What you have to do:
Take each line of the entries below that contains "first" and copy it.

The records:
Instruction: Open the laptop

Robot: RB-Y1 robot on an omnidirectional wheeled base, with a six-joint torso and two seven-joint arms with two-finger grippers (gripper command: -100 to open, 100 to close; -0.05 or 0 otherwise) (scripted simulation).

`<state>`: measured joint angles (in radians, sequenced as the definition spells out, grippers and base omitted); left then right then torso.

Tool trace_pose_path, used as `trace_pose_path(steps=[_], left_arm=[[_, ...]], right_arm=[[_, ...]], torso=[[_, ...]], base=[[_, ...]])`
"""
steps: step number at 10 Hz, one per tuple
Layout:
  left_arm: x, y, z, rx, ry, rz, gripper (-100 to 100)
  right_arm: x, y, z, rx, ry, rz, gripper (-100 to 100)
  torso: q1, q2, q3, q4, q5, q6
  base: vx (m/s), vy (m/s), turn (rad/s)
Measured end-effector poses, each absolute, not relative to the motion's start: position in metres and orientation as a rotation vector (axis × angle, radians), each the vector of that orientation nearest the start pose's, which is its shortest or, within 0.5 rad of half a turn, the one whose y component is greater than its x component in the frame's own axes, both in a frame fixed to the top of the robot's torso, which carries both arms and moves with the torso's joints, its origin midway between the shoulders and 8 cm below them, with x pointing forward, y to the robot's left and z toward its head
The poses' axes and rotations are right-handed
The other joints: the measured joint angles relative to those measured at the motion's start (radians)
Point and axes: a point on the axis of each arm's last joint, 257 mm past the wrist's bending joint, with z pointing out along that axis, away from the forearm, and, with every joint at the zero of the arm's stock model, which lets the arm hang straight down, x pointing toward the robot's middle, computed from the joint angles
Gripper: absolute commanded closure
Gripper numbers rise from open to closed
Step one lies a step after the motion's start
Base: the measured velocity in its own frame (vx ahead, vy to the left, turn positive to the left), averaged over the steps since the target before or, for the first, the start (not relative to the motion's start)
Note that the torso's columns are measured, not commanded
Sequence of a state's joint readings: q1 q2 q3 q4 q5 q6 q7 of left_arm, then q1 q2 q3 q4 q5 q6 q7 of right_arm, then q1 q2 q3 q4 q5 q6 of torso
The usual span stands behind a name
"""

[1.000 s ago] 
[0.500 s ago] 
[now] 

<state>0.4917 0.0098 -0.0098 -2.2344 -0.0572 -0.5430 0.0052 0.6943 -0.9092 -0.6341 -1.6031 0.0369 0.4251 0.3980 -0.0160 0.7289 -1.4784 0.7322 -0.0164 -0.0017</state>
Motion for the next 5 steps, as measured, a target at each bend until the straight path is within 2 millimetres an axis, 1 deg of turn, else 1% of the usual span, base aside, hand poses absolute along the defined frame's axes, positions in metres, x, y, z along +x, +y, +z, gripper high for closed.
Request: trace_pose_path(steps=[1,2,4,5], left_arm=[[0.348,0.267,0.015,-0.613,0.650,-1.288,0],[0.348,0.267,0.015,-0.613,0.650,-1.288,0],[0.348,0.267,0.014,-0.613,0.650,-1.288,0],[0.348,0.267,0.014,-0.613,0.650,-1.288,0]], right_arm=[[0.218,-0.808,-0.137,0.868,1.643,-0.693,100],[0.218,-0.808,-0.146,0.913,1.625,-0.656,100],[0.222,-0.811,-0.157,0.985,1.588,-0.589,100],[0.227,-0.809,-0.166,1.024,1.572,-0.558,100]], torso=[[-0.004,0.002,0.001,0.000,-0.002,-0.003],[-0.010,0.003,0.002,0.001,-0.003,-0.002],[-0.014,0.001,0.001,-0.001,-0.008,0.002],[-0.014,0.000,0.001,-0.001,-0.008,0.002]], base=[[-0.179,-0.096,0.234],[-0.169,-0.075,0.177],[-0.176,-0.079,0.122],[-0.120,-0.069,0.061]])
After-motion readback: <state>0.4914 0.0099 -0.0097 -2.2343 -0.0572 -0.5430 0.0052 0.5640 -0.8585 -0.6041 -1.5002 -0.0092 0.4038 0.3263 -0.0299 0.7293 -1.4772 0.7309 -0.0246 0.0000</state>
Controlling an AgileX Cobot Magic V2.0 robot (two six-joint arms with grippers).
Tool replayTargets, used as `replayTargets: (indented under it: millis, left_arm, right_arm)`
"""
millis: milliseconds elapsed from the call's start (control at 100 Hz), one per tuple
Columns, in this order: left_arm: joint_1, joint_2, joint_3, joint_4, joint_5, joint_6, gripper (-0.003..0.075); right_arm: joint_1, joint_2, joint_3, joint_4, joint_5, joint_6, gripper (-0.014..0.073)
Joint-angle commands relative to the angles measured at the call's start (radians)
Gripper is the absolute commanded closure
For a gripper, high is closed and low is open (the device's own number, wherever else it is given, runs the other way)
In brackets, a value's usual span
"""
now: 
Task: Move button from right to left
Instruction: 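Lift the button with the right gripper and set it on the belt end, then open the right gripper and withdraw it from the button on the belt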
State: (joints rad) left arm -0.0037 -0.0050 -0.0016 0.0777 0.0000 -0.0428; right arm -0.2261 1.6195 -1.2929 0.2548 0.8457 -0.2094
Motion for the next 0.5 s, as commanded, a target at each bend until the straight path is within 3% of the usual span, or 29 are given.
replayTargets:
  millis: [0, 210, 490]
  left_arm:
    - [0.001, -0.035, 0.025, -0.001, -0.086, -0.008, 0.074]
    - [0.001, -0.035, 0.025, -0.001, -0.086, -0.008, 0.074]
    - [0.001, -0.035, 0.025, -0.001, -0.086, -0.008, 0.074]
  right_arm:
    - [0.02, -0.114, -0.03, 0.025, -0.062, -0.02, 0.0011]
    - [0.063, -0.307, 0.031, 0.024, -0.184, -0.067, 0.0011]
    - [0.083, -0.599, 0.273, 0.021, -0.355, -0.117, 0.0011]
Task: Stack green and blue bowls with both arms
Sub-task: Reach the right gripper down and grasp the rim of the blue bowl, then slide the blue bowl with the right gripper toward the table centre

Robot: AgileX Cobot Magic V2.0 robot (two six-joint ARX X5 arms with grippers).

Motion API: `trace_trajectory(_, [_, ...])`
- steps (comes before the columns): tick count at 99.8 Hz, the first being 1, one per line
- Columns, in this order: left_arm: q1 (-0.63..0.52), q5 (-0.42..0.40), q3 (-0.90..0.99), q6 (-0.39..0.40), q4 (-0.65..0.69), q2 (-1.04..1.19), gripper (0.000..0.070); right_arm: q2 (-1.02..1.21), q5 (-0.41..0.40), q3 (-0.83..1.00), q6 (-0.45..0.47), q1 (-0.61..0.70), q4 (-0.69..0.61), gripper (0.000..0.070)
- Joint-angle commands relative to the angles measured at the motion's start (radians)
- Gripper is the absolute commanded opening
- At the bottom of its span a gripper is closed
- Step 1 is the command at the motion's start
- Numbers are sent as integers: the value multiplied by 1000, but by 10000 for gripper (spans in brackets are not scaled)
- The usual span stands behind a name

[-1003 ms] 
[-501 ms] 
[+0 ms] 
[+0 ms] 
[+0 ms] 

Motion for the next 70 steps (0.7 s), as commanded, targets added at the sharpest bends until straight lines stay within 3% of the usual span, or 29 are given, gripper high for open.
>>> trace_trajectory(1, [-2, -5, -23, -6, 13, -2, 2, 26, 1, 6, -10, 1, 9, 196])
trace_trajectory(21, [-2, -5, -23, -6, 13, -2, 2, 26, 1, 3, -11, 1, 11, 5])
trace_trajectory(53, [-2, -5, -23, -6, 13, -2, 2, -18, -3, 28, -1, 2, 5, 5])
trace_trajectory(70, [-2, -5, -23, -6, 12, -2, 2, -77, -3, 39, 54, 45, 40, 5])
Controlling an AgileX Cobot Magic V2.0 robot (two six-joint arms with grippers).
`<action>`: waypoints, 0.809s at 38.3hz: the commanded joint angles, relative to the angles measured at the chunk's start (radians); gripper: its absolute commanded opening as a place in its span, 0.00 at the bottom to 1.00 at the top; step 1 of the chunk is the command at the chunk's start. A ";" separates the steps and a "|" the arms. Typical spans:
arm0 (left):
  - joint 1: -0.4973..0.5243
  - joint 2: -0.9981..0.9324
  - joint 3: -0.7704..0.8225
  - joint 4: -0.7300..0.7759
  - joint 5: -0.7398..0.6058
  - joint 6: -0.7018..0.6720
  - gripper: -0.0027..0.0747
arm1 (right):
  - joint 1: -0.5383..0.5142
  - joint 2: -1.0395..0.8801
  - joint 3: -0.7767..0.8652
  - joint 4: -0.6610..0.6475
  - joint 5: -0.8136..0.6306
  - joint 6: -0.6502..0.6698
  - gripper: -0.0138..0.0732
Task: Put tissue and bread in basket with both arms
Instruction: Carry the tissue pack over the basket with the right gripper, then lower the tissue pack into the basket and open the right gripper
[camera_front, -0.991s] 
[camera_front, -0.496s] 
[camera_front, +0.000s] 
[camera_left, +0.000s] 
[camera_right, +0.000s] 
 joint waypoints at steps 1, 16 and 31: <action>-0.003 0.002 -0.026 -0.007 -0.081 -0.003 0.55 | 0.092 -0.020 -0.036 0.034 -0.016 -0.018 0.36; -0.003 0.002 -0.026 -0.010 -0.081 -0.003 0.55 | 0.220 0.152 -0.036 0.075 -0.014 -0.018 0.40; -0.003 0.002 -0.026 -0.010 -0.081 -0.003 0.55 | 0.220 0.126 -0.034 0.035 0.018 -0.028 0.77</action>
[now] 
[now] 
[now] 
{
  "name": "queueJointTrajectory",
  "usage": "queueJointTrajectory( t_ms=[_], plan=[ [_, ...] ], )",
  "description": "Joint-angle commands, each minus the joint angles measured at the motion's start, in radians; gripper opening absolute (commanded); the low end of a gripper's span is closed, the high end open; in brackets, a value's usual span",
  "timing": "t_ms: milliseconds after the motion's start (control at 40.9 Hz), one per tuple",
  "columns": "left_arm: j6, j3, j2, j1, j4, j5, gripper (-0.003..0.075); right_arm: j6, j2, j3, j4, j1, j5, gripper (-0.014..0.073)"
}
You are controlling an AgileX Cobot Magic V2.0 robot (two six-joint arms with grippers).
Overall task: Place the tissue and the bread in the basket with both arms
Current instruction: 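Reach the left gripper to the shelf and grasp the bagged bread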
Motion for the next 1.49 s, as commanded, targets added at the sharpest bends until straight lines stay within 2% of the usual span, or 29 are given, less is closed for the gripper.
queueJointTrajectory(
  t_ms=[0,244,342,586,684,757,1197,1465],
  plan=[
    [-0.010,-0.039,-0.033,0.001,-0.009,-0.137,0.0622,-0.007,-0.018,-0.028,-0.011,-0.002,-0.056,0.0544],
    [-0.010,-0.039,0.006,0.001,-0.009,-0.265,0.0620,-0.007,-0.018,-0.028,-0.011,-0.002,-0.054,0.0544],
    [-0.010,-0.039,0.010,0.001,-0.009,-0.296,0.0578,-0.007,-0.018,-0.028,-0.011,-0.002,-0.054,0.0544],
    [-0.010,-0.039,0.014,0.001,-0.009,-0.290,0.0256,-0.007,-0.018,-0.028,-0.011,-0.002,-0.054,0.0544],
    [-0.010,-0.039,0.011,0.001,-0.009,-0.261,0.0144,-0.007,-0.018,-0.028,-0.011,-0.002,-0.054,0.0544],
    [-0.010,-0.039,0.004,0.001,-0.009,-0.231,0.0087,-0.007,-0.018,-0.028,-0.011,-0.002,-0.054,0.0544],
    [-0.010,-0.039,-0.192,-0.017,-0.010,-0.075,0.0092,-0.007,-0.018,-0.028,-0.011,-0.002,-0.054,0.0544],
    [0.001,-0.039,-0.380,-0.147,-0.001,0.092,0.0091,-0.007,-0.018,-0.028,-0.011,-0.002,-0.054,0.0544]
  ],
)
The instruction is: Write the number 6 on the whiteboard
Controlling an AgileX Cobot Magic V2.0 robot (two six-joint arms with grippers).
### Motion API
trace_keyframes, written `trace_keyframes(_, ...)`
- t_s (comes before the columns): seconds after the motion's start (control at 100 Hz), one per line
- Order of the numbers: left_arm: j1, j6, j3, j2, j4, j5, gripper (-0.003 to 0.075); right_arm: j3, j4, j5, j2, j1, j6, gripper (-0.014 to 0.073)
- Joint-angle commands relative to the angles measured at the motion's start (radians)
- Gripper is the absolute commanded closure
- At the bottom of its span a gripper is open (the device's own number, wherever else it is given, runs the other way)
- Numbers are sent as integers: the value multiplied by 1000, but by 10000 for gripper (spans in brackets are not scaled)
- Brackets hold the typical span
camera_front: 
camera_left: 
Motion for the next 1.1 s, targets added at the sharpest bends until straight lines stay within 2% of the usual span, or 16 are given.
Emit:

Answer:
Base: the measured velocity in its own frame (vx ahead, vy to the left, turn positive to the left), averaged over the steps since the target before or, for the first, the start (not relative to the motion's start)
- steps (comes before the columns): tick count at 99.8 Hz, the first being 1, one per line

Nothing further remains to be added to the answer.